### Work required
Give back the data below exactly, with every line kept the same.

### Supplied information
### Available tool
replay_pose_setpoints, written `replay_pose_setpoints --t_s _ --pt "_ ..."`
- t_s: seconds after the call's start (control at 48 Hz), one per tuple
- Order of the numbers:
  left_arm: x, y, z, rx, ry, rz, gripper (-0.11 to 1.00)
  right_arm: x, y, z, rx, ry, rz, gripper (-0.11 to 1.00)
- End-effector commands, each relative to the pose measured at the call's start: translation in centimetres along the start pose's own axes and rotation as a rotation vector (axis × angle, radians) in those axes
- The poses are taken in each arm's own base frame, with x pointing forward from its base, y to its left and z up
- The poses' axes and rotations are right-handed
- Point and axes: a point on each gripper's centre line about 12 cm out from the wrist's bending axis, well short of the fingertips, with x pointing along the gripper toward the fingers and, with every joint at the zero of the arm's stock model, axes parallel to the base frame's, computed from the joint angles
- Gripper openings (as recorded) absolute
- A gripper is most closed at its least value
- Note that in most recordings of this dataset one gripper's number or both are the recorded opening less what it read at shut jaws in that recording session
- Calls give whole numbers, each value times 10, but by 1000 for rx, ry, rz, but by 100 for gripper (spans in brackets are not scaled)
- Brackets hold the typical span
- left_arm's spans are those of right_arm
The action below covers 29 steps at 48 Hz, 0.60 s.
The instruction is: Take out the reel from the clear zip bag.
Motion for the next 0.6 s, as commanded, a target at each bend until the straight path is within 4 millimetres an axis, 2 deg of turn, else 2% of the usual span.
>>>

### Solution
### Available tool
replay_pose_setpoints, written `replay_pose_setpoints --t_s _ --pt "_ ..."`
- t_s: seconds after the call's start (control at 48 Hz), one per tuple
- Order of the numbers:
  left_arm: x, y, z, rx, ry, rz, gripper (-0.11 to 1.00)
  right_arm: x, y, z, rx, ry, rz, gripper (-0.11 to 1.00)
- End-effector commands, each relative to the pose measured at the call's start: translation in centimetres along the start pose's own axes and rotation as a rotation vector (axis × angle, radians) in those axes
- The poses are taken in each arm's own base frame, with x pointing forward from its base, y to its left and z up
- The poses' axes and rotations are right-handed
- Point and axes: a point on each gripper's centre line about 12 cm out from the wrist's bending axis, well short of the fingertips, with x pointing along the gripper toward the fingers and, with every joint at the zero of the arm's stock model, axes parallel to the base frame's, computed from the joint angles
- Gripper openings (as recorded) absolute
- A gripper is most closed at its least value
- Note that in most recordings of this dataset one gripper's number or both are the recorded opening less what it read at shut jaws in that recording session
- Calls give whole numbers, each value times 10, but by 1000 for rx, ry, rz, but by 100 for gripper (spans in brackets are not scaled)
- Brackets hold the typical span
- left_arm's spans are those of right_arm
The action below covers 29 steps at 48 Hz, 0.60 s.
The instruction is: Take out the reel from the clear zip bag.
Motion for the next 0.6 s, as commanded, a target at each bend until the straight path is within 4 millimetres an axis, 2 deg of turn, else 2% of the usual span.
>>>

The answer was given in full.